EXERCISE DETAILS: Word for word, give again the line holding "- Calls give" and each line after it to the end of the listing below.

DATASET EXTRACT:
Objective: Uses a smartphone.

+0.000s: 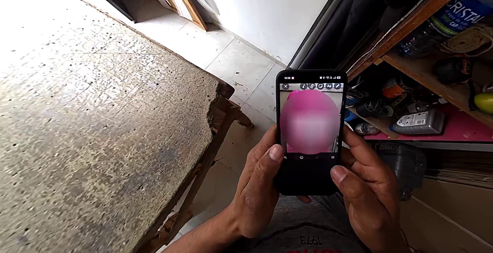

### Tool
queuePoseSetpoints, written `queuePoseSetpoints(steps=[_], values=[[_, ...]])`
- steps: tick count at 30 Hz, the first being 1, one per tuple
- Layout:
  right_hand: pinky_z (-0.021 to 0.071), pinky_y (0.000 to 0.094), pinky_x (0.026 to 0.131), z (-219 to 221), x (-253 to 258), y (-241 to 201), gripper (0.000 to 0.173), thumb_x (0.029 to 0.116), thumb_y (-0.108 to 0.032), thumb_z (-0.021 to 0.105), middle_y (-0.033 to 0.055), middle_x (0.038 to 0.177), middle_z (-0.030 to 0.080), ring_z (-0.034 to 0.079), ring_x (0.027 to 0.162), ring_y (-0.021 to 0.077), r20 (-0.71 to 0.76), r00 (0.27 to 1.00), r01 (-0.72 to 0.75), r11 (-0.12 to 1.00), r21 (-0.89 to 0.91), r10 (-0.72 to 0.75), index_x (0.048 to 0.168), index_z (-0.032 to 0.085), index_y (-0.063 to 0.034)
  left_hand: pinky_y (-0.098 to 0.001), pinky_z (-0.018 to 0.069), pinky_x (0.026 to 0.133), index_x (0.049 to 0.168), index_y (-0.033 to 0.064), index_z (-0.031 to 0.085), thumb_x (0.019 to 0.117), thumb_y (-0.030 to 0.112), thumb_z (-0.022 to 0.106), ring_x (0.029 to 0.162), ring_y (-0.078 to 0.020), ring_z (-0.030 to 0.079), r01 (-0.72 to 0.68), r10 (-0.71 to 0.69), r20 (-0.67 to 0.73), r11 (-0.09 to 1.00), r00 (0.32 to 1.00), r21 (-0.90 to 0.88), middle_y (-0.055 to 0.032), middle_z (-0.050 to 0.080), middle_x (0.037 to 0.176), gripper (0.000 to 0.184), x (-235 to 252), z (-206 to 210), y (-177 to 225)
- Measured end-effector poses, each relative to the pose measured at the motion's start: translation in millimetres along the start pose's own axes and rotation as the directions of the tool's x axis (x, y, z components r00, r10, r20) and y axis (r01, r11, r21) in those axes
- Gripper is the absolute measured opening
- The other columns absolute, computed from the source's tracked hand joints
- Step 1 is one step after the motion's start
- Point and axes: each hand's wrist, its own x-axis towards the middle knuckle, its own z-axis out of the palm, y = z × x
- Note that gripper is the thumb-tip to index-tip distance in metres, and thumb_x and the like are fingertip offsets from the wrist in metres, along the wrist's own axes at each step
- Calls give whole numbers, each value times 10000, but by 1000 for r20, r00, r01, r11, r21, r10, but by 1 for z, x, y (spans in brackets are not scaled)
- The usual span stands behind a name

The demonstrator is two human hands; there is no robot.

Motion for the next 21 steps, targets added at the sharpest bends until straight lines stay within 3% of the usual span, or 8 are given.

RESPONSE BELOW:
- Calls give whole numbers, each value times 10000, but by 1000 for r20, r00, r01, r11, r21, r10, but by 1 for z, x, y (spans in brackets are not scaled)
- The usual span stands behind a name

The demonstrator is two human hands; there is no robot.

Motion for the next 21 steps, targets added at the sharpest bends until straight lines stay within 3% of the usual span, or 8 are given.

The work on this exercise is done.